Atelier d'écriture
Association Base Arts Millau
Les ateliers et les textes écrits
2024 2025

André Gide : « L’art naît de contraintes, vit de luttes et meurt de liberté. »
On me demande souvent ce que l'on fait dans un atelier d'écriture, d'un air perplexe, dubitatif, curieux. Mais qu'est ce qu'un groupe de personnes peut trouver à se réunir pour écrire ? Après tout l'écriture n'est-elle pas d'abord un acte personnel? Oui, bien sûr, mais nos écrits prennent voix dans leur lecture, dans le partage de nos mots.
Alors voilà, nous nous réunissons chaque semaine pour faire naître le plaisir de ce drôle de phénomène de la création à partir de consignes d'écriture qui laissent libre de s'exprimer notre imaginaire par des mots, des phrases, des histoires, des poèmes, des lettres.
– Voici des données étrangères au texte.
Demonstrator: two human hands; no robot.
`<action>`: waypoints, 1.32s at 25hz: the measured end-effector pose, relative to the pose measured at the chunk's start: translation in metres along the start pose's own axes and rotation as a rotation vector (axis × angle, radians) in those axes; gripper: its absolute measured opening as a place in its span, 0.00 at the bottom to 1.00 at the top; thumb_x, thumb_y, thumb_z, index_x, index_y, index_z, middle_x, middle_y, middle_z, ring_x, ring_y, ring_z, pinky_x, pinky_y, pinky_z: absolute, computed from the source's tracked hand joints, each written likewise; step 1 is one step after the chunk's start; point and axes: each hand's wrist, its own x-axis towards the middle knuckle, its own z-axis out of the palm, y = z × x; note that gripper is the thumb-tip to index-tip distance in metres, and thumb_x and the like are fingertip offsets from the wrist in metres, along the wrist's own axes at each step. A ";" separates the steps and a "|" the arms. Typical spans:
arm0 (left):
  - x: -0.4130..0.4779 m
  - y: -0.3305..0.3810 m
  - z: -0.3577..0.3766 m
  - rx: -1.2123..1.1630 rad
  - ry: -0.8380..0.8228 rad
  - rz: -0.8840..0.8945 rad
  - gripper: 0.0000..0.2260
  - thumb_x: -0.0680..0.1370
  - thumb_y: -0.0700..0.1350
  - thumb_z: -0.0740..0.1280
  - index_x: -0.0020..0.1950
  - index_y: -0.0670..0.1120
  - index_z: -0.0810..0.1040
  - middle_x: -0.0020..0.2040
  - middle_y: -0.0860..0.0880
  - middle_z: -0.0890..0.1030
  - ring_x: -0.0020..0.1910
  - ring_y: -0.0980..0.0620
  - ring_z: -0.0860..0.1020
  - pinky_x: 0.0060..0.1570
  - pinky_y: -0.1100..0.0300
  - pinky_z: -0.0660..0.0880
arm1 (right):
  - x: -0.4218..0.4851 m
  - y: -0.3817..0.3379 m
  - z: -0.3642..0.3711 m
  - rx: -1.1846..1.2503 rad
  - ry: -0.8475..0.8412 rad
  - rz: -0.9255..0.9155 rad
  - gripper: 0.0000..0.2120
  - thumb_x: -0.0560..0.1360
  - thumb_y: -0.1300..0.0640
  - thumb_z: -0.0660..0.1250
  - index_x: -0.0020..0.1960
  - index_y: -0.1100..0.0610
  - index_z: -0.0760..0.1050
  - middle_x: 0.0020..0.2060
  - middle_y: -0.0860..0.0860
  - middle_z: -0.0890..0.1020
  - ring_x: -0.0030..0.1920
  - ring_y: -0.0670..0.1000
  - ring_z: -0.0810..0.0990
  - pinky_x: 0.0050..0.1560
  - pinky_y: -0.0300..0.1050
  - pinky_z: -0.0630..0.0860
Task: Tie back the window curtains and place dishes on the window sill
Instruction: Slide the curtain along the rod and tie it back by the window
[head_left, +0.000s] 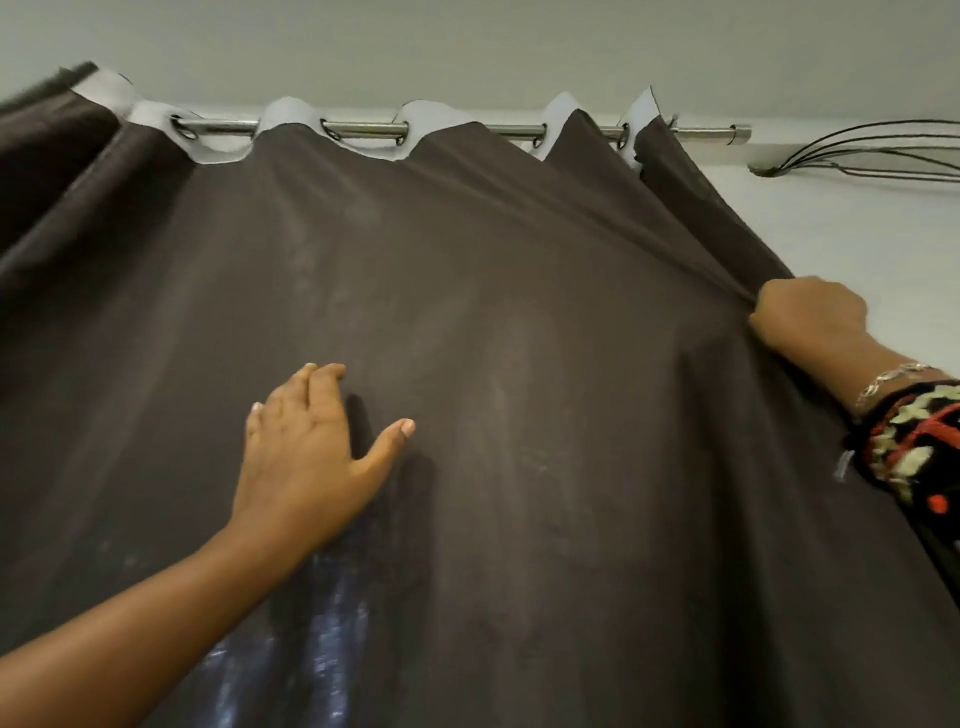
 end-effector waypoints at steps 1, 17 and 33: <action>0.000 -0.004 0.001 0.011 -0.019 -0.015 0.35 0.72 0.63 0.61 0.71 0.43 0.60 0.72 0.42 0.63 0.72 0.44 0.59 0.71 0.45 0.55 | 0.000 0.003 -0.001 0.003 -0.006 0.010 0.15 0.77 0.64 0.56 0.60 0.66 0.73 0.58 0.67 0.75 0.58 0.67 0.73 0.57 0.54 0.69; 0.001 -0.098 -0.053 0.135 0.063 -0.005 0.32 0.74 0.61 0.60 0.71 0.42 0.62 0.71 0.41 0.65 0.71 0.44 0.61 0.70 0.49 0.60 | -0.104 -0.244 -0.060 0.490 0.046 -0.404 0.31 0.70 0.29 0.55 0.43 0.58 0.74 0.48 0.59 0.80 0.53 0.61 0.77 0.41 0.47 0.67; 0.002 -0.156 -0.084 0.065 -0.099 -0.549 0.26 0.73 0.57 0.67 0.60 0.39 0.70 0.56 0.38 0.76 0.54 0.38 0.74 0.50 0.49 0.73 | -0.096 -0.268 -0.045 0.612 -0.355 -0.254 0.19 0.73 0.44 0.63 0.54 0.59 0.76 0.52 0.57 0.80 0.53 0.59 0.79 0.48 0.45 0.73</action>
Nous les lisons à voix haute et les partageons avec bienveillance et sans jugement.
Nous repartons riches de nouvelles résonances sur nous-mêmes, des autres, riches de sensations, d'émotions, de sens à donner à la vie.
Joëlle Compère Dray

À la manière de Kerouac

La voiture roule mécaniquement, elle se crispe sur le siège, elle se tait, chaque seconde l'éloigne de la séparation, elle est jeune, elle a quitté ses parents pour la première fois pour des vacances mais la joie est restée dans la gare alors elle se ratatine sur sa tristesse, pourquoi, pourquoi, une larme coule sur sa joue droite, elle laisse son regard accompagner le défilé monotone et insipide des champs, des bosquets, le ciel s'obscurcit, l’ombre gagne du terrain, elle aperçoit un troupeau de vaches aussitôt arraché à sa distraction par une haie, les larmes pleurent sur son visage, elle ne bouge pas elle tient sa tête obstinément tournée vers la fenêtre, il ne faut pas qu’on voit qu’elle pleure, pourquoi je pleure, je ne sais pas, les nuages dévalent vers l'arrière de la voiture , que faire, je suis triste, paralysée, papa maman au secours, je ne savais pas que la nuit était si noire je ne savais pas que tout est vide dans la campagne, où sont les loups? j’ai peur, au secours, je ne peux rien dire, mon cœur éclate, je ne savais pas qu’il contenait tant de peine, je ne sais pas ce qu'il y a au bout de la route, c'est les vacances c’est triste les vacances

SG
J’allais prendre le car où ? le car à la gare , à la gare des trains, mais y’en a-t-il un au départ…ben oui puisqu’il faut le prendre pour aller où je vais.Je vais où, vers la me,le sud quoi donc direction Montpellier.Les horaires sont affichés,il n’y a qu’à regarder,noter,prendre le ticket,monter dans le bus et se laisse porte jusqu’au sud.Dans une ou deux heures,place de la gare ou pousser jusqu’à la mer.Ce serait mieux : le sud, le bleu,le sable,l’iode,l’eau salée.C’est vraiment partir,se dépayser,visiter,flâner,rêver,s’amuser ou s’embêter.Si je pars faut que je revienne,une fois arrivée, se renseigner,profiter et se rembarque Chemin du retour, paysages à l’envers,c’est le soir.Je suis partie au matin , destination gare du départ – STOP – arrivée.

Monique
Odeur de chocolat et d’orange mêlés,parfum inérable de l’enfance jamais oublié,effluves d’oranges pressées,cueillies,écrasées..je ne sais.Arômes unis,mariés,épousés – zénith chaud,mousseux,crémeux,réfectoire bruissant,roucoulement des tourterelles,tic tac de l’horloge,robes des religieuses frottant le plancher.Têtes dans vapeurs chaudes,volutes de fumée,tase sur la nappe,soucoupe,serviette sur genoux…l’odeur,l’odeur prenant tout : narines dilatées,gouttelettes de rosée,d’écume chocolatée et l’orange, l’orange.Pas de couleur juste l’odeur, l’odeur mais si prenante,glissant dans la gorge,fumerolles,lèvres portées à la tasse,doucement lapent,langue essuyant,lèvres se léchant,saveur retenue,contenue…presque boire à la pépie,ne vouloir jamais finir.Levant la tasse haut,glissant les dernières gouttes, l’essorant presque et longtemps longtemps…on oublie la jolie robe,le sapin scintillant,les chants de noël.
La tasse était si petite,comment pouvait elle en contenir tant, l’orange aussi elle s’appelait mandarine ou clémentine.Il n’y en avait qu’une au goûter de noël de l’école primaire.